[Start of section]

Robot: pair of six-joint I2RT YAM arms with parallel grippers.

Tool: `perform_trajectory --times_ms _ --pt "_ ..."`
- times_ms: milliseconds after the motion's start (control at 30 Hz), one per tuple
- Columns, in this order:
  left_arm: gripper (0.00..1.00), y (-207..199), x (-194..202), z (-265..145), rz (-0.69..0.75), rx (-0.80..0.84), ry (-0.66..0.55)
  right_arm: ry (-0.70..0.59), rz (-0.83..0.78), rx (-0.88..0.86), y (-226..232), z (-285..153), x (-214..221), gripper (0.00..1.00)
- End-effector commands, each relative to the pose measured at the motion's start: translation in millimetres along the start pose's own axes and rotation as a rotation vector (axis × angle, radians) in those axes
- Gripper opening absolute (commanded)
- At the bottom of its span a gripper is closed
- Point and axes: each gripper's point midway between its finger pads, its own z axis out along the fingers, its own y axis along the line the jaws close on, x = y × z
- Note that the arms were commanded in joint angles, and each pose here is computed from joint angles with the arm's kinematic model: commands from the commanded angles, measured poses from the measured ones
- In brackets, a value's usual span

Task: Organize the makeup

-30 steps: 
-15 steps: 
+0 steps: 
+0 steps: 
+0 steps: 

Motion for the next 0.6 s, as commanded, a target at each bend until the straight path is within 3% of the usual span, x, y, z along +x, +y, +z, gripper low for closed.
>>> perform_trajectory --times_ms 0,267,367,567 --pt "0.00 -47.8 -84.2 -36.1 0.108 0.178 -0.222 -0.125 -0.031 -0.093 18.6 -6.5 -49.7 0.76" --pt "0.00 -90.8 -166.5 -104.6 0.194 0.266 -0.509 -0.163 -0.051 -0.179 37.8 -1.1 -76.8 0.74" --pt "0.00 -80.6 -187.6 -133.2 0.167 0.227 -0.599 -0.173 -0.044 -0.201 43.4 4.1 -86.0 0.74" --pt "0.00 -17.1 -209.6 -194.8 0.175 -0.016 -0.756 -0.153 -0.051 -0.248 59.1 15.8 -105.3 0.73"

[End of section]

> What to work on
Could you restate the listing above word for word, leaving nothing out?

> Answer section
Robot: pair of six-joint I2RT YAM arms with parallel grippers.

Tool: `perform_trajectory --times_ms _ --pt "_ ..."`
- times_ms: milliseconds after the motion's start (control at 30 Hz), one per tuple
- Columns, in this order:
  left_arm: gripper (0.00..1.00), y (-207..199), x (-194..202), z (-265..145), rz (-0.69..0.75), rx (-0.80..0.84), ry (-0.66..0.55)
  right_arm: ry (-0.70..0.59), rz (-0.83..0.78), rx (-0.88..0.86), y (-226..232), z (-285..153), x (-214..221), gripper (0.00..1.00)
- End-effector commands, each relative to the pose measured at the motion's start: translation in millimetres along the start pose's own axes and rotation as a rotation vector (axis × angle, radians) in those axes
- Gripper opening absolute (commanded)
- At the bottom of its span a gripper is closed
- Point and axes: each gripper's point midway between its finger pads, its own z axis out along the fingers, its own y axis along the line the jaws close on, x = y × z
- Note that the arms were commanded in joint angles, and each pose here is computed from joint angles with the arm's kinematic model: commands from the commanded angles, measured poses from the measured ones
- In brackets, a value's usual span

Task: Organize the makeup

-30 steps: 
-15 steps: 
+0 steps: 
+0 steps: 
+0 steps: 

Motion for the next 0.6 s, as commanded, a target at each bend until the straight path is within 3% of the usual span, x, y, z along +x, +y, +z, gripper low for closed.
>>> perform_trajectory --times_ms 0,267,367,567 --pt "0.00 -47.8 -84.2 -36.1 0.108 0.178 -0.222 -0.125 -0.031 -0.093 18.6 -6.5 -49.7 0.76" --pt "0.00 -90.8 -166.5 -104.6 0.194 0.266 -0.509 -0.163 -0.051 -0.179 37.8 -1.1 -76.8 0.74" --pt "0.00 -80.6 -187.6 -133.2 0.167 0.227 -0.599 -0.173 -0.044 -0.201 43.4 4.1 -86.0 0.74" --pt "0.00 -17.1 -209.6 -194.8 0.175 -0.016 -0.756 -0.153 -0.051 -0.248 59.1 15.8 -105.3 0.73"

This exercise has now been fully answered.